The actors are Anwen Darcy, Una Clancy, Michael Bernstein, Michael Gnat, Elaine Ivy Harris, Elowyn Castle, Adam Huff, Mary Linehan, Eric Paterniani, Jarrod Bates, David Sitler and Gabriela Montalvo. Costume design is by Sofia Piccolo and Grace Whittemore. Sound design is by Andrew Keenan.
Assistant director is Andrew Gombas. Stage Managers are Em Hornbeck and Joseph Treimanis. Assistant Stage Manager is Rachel Jeffries.
Karla Hendrick is one of The Drilling Company’s most accomplished actresses. Her performance as Betty in “The Norwegians” by C. Denby Swanson, she was cited by The New York Times as one of the Top 25 Quirky and Magical Moments in Theater of 2013. Her other significant roles in the company include the Woyzeck character’s psychiatrist in “Reservoir” by Eric Henry Sanders and her performances in both the Parking Lot and Bryant Park in “Hamlet” (Gertrude) and “The Merry Wives of Windsor” (Mistress Ford). She earned a BA in Theater Arts from Mount Holyoke, attended the British American Drama Academy, Oxford and earned an MFA from Brooklyn College. She is a Master Teaching Artist at the Metropolitan Opera Guild. She has been a guest artist-educator at the Pedagogy and Theater of the Oppressed National Conference and a professional artist/panelist at the New England Women’s Global Leadership Conference. This is her directorial debut.

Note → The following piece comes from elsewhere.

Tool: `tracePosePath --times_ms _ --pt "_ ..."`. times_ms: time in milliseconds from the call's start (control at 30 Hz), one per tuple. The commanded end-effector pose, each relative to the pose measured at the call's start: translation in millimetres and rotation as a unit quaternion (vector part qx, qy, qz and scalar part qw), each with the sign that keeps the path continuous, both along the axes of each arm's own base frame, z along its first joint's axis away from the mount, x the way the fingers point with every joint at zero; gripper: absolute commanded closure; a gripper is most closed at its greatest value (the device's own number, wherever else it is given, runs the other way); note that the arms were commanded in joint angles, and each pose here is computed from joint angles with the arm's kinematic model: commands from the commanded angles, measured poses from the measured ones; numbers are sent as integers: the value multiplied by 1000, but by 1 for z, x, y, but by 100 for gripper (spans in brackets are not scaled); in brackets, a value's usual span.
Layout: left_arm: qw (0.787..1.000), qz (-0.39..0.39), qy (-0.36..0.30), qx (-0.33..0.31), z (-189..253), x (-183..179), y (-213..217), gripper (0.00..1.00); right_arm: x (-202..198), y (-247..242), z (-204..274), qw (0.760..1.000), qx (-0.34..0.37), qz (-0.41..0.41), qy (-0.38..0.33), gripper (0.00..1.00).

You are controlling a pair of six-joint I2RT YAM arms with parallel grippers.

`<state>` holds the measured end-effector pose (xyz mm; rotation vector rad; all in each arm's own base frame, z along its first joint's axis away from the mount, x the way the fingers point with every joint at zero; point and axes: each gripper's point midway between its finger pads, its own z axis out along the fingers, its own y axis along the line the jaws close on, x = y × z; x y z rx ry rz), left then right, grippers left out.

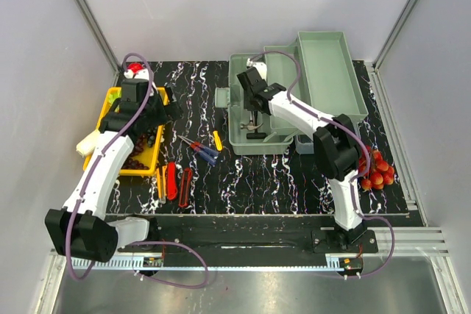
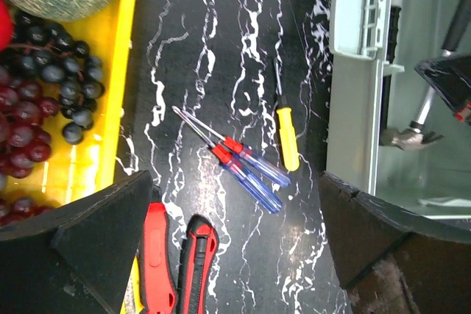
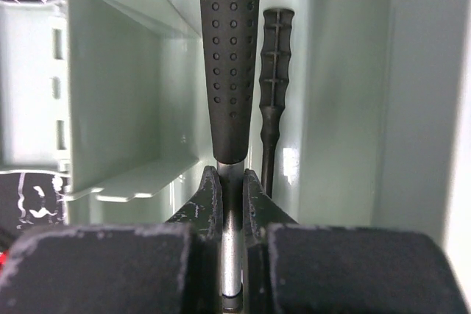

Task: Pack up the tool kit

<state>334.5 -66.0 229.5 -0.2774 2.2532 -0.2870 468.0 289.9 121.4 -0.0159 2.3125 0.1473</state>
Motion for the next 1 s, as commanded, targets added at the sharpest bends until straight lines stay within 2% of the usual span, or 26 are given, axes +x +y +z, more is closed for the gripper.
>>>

The cast is filled with standout actors of The Drilling Company. Anwen Darcy (Helena) stole the show as Mercutio in “Romeo and Juliet” in Bryant Park in 2015. Elowyn Castle (Bertram’s mother) directed “The Norwegians” and was commended by The New York Times for her performance in the Parking Lot as Coriolanus’ mother Volumnia, the pushy and hard-bitten “Momma Rose of the Roman military.” Adam Huff (Bertram) got the girl last summer as Bassanio in “The Merchant of Venice” in the Parking Lot. David Sitler (King of France) was critically praised as Claudius in “Hamlet” and Dogberry in “Much Ado About Nothing.” Eric Paterniani and Jarrod Bates are The Drilling Company’s leading Shakespearean clowns. The part of The Fool, traditionally played by a man, has been cast with Mary Linehan (Hero in “Much Ado About Nothing” and Bianca in “The Taming of the Shrew”). Michael Bernstein, who plays, was Lucio in “Measure for Measure.” Michael Gnat, playing Lafew, was the company’s Polonius in “Hamlet” in Bryant Park. Elaine Ivy Harris (Diana) played Celia in “As You Like It.”